The prairie broke in a range of hills with sides

of layered rock and crests as flat as the plains

below. We left the highway and headed north.

The paved road turned to gravel and, as it wound

its upward course, the gravel turned to dirt,

the dirt road narrowed, the piney forest closed

along the sides and the fading road became

a two-track. When the two-track ended at

a washout, we stopped the truck, climbed out and walked.

The hillside where the road had ended fell

away and, taking it, we cut across

a valley of cactus flowers growing wild,

ascended the farther slope and found a stand

–a thicker, richer stand–of trees. The air

was cool and moist among the fragrant boughs,

and pausing to rest and cleanse our throats of dust

we heard the flawless empty spaces sigh

a song of solitude and sweeter days

of untamed dreams and boundless chance. We thought

aloud how such an open place was as near

to paradise as we had ever seen. An hour

we walked the quiet hills for nothing more

than feeling them alive beneath our feet.

And then we saw it.

……………………… A tombstone, a modest stone,

with letters nearly lost to the wear of rain

and wind and snow. My brother read the name.
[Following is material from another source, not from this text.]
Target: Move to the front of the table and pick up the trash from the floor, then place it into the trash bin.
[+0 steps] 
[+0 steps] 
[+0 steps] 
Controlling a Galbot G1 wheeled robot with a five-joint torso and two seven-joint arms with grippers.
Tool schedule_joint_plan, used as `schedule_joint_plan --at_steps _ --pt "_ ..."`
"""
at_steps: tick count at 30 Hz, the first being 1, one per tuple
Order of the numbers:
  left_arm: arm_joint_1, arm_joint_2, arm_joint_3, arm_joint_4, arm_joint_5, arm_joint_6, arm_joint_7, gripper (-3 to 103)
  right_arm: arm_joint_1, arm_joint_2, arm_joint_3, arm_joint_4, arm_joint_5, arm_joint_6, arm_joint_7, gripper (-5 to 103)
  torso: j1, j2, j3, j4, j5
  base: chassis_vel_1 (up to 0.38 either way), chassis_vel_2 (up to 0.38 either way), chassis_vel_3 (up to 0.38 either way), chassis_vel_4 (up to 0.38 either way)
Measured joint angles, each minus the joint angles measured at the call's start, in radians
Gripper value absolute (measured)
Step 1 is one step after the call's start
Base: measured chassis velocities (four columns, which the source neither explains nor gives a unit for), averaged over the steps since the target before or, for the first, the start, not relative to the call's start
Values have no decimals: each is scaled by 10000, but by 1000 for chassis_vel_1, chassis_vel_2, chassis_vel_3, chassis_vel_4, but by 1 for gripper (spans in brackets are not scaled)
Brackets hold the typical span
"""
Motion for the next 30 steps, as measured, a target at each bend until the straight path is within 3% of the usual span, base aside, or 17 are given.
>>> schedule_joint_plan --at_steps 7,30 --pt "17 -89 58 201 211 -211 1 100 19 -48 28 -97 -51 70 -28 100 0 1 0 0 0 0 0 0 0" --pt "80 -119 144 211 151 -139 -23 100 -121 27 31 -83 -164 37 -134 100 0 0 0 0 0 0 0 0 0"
“It’s Mrs. Otis Tye,” he said. “She died

in January, 1882.”

….

“Out here?” I asked.

….

………………………. “I heard about them once,”

said he. “The Tyes were settlers. One winter night,

when Otis was away from home, the team

of horses got away and lost in snow.

Frontier gals being a hearty bunch, Ms. Tye

went out that night to fetch them back alone.”

……

“You gotta love a woman like that,” I said.

……

My brother nodded. “Crying shame they gave

her his name on the stone. She earned her own.”

…..

“The storm?”

…..

………………. “He found her on this very spot.

The house is standing yet, in part at least,

about a mile from here.” He waved his arm

toward the east. “It’s made of rocks from these

same hills.”

……..

……………. We stood alone among the rocks

and swallowed tepid water from our canteens–

a silent toast of sorts–and thought about

the turning of the circle. Frontier graves

were simple things: Her wooden box had long

returned to the earth from which it came, and she

was sure to follow close behind. We knew

the life the hills had given her, the life

that fueled the fire in her eyes, was now the life

that filled these scented grasses, held these trees

against the prairie winds and helped to close

the sacred hoop. We knew that it was right.

…….

I saw him squint toward the muffled calls

of far-off turkeys. “Want to go?” I asked.

……

He shook his head and turned his face to feel

the arid winds that blew across the plains

and rose against the rocks. “Let’s stay a while,”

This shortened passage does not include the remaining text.